The earliest papal coronations took place in St. John Lateran, the pope's cathedral. However, for hundreds of years papal coronations have traditionally taken place in the environs of St. Peter's Basilica, though a number of coronations took place in Avignon, during the Avignon papacy. Earlier, Pope Celestine V was twice crowned in L'Aquila. In 1800 Pope Pius VII was crowned in the crowded church of the Benedictine island monastery of San Giorgio, Venice, after his late predecessor, Pope Pius VI, had been forced into temporary exile during Napoleon Bonaparte's capture of Rome. Since the French seized the tiara along with the previous pope, he was crowned with a papier-mâché tiara, for which the ladies of Venice gave up their jewels.

All coronations after 1800 took place in Rome. Leo XIII was crowned in the Sistine Chapel, due to fears that anti-clerical mobs, inspired by Italian unification, might attack the Basilica and disrupt the ceremony. Benedict XV was also crowned in the chapel in 1914. Pius XI was crowned at the dais in front of the High Altar in St. Peter's Basilica. Popes Pius IX, Pius XII, and John XXIII all were crowned in public on the balcony of the basilica, facing crowds assembled below in St. Peter's Square. Paul VI was crowned in front of St Peter's on a special dais with the entire coronation ceremony outdoors, as St Peter's was filled with special seating for the Vatican Council sessions.

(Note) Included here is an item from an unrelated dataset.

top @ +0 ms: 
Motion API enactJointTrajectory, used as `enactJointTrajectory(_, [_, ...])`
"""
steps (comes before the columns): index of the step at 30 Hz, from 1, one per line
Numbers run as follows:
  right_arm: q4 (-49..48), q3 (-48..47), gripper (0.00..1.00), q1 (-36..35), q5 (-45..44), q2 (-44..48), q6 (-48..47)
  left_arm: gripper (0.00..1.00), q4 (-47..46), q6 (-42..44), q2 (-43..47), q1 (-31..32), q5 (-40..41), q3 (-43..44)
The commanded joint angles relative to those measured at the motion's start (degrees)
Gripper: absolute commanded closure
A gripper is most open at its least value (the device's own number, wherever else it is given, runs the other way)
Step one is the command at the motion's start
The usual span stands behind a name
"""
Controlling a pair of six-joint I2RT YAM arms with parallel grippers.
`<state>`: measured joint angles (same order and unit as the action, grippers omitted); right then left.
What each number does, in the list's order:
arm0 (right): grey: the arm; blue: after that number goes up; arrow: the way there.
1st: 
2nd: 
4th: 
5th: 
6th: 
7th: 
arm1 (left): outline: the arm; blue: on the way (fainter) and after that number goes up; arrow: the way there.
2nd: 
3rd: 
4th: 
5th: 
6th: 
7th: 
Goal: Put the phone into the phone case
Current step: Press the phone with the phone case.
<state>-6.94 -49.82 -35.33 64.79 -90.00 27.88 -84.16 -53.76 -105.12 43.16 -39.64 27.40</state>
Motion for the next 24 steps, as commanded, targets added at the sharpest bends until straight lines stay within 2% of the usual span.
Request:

Pius XII's 1939 coronation broke new ground by being the first to be filmed and the first to be broadcast live on radio. The ceremony, which lasted for six hours, was attended by leading dignitaries; these included the heir to the Italian throne, the Prince of Piedmont, former kings Ferdinand I of Bulgaria and Alfonso XIII of Spain, the 16th Duke of Norfolk (representing King George VI of the United Kingdom), and the Irish Taoiseach, Éamon de Valera, the last two being in evening dress (white tie and tails).

Paul VI and the coronation

The last pope to be crowned was Pope Paul VI. He decided to cease wearing a papal tiara and laid his own on the altar of St. Peter's Basilica in a gesture of humility. His 1975 apostolic constitution, Romano Pontifici Eligendo prescribed that "the new pontiff is to be crowned by the senior cardinal deacon".

His successor, Pope John Paul I, opted not to be crowned and to have instead a less elaborate "solemn Mass to mark the start of his ministry as Supreme Pastor" in September 1978.

John Paul II and the coronation

After John Paul I's sudden death following a thirty-three-day reign, the new pope, John Paul II, opted to copy his predecessor's ceremony without coronation. In his homily at his inauguration Mass, he said that Paul VI had "left his successors free to decide" whether to wear the papal tiara. He went on:

John Paul II's 1996 Apostolic Constitution, Universi Dominici gregis, now in force, does not specify the form that the "solemn ceremony of the inauguration of the pontificate" of a new pope should take, whether with or without a coronation.

A number of papal tiaras are available for a future pope to use.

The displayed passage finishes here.